Through ongoing technical dialogue with client partners, we study each process complaint, cross-linking it to analytical and batch production records. This level of traceability, born of years managing small- and large-scale lots, produces a product specification that reflects the actual needs of the people who use it—not just an idealized datasheet. In each technical bulletin, we include practical guidance on product handling, storage, and troubleshooting—based on both our own production records and field data from customer facilities.

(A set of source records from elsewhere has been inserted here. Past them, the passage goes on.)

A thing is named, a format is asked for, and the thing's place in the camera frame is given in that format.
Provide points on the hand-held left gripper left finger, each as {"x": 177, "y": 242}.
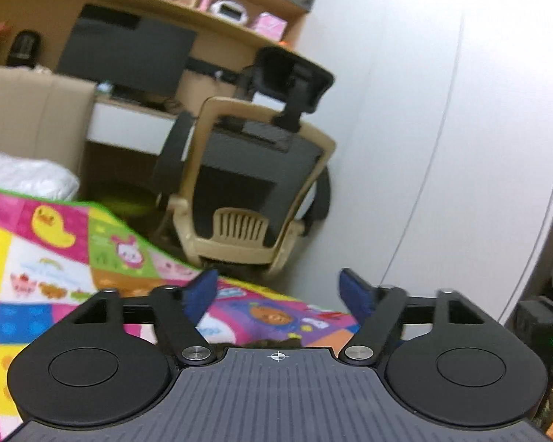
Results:
{"x": 202, "y": 293}

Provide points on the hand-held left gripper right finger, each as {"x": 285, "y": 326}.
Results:
{"x": 355, "y": 297}

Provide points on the green floor cushion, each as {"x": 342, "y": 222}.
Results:
{"x": 124, "y": 202}

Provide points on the beige mesh office chair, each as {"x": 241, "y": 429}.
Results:
{"x": 258, "y": 161}

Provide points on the colourful cartoon printed play mat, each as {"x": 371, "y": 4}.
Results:
{"x": 37, "y": 276}

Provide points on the black device with green light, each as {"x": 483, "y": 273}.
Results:
{"x": 534, "y": 327}

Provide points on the white desk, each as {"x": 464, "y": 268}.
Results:
{"x": 129, "y": 126}

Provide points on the white wardrobe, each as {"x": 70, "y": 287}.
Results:
{"x": 442, "y": 101}

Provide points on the white quilt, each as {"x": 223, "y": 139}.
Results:
{"x": 23, "y": 175}

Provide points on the small teal desk item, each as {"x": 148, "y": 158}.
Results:
{"x": 104, "y": 88}

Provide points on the beige padded bed headboard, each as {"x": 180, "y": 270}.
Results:
{"x": 27, "y": 115}

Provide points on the black computer monitor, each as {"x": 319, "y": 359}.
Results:
{"x": 124, "y": 50}

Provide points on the pink gift box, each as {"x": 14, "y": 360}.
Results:
{"x": 269, "y": 26}

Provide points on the white desk clock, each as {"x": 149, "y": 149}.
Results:
{"x": 229, "y": 10}

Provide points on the black round speaker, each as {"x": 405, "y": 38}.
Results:
{"x": 23, "y": 50}

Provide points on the wooden wall shelf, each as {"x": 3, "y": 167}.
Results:
{"x": 226, "y": 23}

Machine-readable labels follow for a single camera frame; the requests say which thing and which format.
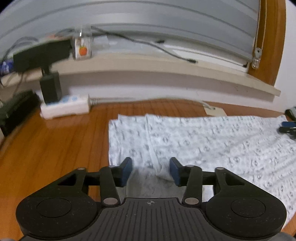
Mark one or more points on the blue packet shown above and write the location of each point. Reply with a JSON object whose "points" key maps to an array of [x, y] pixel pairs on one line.
{"points": [[5, 67]]}

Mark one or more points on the grey window blind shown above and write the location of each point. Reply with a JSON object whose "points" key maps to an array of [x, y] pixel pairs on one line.
{"points": [[138, 23]]}

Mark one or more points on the white power strip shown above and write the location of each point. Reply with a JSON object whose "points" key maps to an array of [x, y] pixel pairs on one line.
{"points": [[66, 106]]}

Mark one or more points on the wooden window frame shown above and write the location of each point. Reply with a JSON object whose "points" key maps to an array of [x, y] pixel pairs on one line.
{"points": [[268, 39]]}

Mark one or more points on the grey printed sweatshirt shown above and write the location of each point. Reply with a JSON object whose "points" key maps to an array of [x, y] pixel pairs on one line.
{"points": [[291, 113]]}

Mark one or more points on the white patterned shirt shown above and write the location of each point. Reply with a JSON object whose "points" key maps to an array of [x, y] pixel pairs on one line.
{"points": [[208, 143]]}

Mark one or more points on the black power adapter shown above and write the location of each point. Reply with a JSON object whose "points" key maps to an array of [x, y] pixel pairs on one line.
{"points": [[50, 88]]}

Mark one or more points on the black flat device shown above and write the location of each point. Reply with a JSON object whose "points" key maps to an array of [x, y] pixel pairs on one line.
{"points": [[17, 109]]}

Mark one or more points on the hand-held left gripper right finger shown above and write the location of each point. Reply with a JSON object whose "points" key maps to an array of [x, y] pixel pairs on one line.
{"points": [[175, 170]]}

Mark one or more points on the black device on stand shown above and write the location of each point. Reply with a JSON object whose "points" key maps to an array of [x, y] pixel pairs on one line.
{"points": [[41, 55]]}

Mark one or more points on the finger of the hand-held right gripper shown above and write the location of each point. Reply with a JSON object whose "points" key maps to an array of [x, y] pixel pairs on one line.
{"points": [[289, 124], [288, 131]]}

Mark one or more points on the plastic bottle orange label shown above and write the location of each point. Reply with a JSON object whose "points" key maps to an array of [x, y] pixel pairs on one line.
{"points": [[82, 47]]}

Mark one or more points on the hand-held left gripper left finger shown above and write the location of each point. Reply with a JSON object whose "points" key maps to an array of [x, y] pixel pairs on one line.
{"points": [[126, 170]]}

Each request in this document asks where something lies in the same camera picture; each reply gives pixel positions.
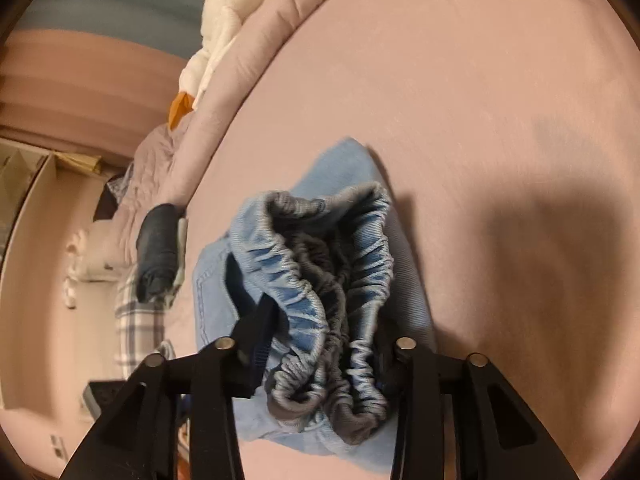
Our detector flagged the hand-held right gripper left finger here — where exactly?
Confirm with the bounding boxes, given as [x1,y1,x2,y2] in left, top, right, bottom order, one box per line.
[59,287,281,480]

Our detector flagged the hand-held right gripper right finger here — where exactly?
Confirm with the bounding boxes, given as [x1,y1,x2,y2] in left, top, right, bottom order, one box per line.
[375,337,568,480]

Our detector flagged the light blue pants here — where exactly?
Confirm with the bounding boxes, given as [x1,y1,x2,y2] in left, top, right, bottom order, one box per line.
[192,136,438,461]

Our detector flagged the plaid pillow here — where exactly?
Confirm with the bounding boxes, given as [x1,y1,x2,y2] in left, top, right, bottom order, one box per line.
[114,270,173,371]

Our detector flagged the folded dark jeans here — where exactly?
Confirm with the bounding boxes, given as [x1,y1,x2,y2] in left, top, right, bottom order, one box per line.
[136,203,183,305]

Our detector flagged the beige pillow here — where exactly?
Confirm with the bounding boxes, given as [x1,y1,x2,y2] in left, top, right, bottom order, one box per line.
[80,220,138,281]

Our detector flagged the small beige plush toy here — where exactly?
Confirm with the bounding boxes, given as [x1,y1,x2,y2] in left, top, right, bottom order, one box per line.
[65,230,88,262]

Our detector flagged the pink duvet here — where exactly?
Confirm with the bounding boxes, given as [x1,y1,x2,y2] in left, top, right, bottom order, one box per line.
[117,0,378,266]

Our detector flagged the black garment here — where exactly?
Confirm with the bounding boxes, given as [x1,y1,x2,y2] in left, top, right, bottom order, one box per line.
[92,175,126,221]

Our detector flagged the blue patterned shirt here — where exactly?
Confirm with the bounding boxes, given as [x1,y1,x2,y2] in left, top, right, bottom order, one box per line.
[107,162,133,196]

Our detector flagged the yellow hanging cloth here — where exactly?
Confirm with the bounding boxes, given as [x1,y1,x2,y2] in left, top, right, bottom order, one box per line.
[55,152,103,173]

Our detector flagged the pink curtain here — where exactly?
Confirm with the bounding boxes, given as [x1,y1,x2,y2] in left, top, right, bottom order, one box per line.
[0,27,193,153]

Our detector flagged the white goose plush toy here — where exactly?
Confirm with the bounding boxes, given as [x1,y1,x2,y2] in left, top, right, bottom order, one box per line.
[169,0,288,131]

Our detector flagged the teal curtain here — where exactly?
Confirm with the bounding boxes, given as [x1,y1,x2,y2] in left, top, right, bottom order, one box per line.
[20,0,211,56]

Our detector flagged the white wall shelf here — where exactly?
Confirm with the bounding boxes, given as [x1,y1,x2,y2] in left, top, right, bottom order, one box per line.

The landscape of advanced intermediate production continues to shift, with ever-tighter regulatory controls, increasing demand for rapid process adaptation, and new applications outside legacy pharmaceutical projects. We respond to these trends not through generic commitments, but by grounding our process decisions in feedback from those relying on our Methyl [1,2,4]triazolo[1,5-a]pyridine-6-carboxylate for their next breakthrough. As new synthetic strategies emerge, we stay ready to modify product form, analytical assessment, or even packaging to keep pace with novel requirements. Our record comes from real results, not just promises.
Experience taught us that what matters isn’t just shipping a product, but building dependable relationships—supplier to manufacturer, chemist to chemist. Every drum, every sample, every analytical report is an opportunity to improve and support our partners’ success. Our hands-on engagement, ongoing investment in process stability, and openness to co-development keep our material—Methyl [1,2,4]triazolo[1,5-a]pyridine-6-carboxylate—a trusted choice for teams driving innovation in today’s chemical marketplace.